| Brief |
Only the lines from the top of the following listing through the line with "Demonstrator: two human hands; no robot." belong in your answer, exactly as written.

| Input data |
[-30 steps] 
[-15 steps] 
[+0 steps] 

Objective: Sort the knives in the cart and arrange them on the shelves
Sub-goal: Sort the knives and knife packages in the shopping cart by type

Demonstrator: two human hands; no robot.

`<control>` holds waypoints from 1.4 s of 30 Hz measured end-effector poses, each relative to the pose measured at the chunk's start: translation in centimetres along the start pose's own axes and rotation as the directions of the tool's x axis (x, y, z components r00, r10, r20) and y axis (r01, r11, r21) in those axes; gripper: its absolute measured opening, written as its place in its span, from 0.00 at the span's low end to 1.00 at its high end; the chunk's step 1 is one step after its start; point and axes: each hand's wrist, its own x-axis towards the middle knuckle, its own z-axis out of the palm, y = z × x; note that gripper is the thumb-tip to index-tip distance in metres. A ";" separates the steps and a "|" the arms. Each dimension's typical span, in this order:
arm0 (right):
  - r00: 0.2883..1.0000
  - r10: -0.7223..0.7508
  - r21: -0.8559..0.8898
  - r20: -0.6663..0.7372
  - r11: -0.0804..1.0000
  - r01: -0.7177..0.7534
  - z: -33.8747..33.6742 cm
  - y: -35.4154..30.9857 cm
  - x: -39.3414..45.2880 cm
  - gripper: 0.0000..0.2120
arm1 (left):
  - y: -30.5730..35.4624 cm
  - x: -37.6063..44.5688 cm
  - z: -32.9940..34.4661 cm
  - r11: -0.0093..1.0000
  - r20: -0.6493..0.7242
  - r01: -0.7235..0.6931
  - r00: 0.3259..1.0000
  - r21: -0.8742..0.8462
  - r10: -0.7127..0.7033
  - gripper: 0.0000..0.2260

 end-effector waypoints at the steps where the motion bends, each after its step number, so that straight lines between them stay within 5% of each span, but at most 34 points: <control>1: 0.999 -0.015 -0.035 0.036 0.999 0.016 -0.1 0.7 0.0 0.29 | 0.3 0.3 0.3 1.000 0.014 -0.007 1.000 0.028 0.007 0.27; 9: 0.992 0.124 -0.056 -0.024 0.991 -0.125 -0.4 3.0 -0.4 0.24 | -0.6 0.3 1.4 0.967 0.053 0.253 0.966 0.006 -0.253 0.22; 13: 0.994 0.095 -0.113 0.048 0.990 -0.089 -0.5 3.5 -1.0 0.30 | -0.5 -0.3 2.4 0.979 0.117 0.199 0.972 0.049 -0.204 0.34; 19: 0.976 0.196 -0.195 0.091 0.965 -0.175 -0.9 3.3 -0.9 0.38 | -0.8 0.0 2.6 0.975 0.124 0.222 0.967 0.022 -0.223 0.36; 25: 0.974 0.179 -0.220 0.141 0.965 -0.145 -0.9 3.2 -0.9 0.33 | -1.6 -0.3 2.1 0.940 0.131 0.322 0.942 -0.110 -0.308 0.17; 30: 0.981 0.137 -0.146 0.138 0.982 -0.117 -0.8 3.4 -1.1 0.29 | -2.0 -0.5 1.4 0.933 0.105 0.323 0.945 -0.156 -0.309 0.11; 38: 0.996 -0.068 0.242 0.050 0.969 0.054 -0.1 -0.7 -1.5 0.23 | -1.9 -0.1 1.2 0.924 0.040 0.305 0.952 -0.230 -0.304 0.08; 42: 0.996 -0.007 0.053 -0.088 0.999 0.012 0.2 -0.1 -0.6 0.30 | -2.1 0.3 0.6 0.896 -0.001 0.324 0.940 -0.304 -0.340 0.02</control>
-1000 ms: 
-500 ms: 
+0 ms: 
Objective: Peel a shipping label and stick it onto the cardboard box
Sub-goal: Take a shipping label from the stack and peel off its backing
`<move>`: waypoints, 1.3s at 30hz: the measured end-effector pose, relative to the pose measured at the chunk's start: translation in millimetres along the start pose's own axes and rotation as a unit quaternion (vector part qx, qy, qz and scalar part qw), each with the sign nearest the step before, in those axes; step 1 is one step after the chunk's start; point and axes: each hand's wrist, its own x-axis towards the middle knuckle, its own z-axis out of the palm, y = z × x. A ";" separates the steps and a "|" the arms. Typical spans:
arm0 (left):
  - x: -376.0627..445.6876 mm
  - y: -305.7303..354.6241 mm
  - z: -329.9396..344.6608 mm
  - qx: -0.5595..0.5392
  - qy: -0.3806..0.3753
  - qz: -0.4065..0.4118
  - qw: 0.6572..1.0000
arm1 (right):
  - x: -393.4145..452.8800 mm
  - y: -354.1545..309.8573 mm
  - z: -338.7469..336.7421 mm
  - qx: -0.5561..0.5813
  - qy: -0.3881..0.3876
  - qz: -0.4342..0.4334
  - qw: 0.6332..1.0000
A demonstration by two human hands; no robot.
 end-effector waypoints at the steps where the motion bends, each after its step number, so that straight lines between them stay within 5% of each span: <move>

| Answer below |
[-30 steps] 
[-15 steps] 
[+0 steps] 

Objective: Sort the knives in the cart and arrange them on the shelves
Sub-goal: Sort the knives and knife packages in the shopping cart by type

Demonstrator: two human hands; no robot.

This exercise is now complete.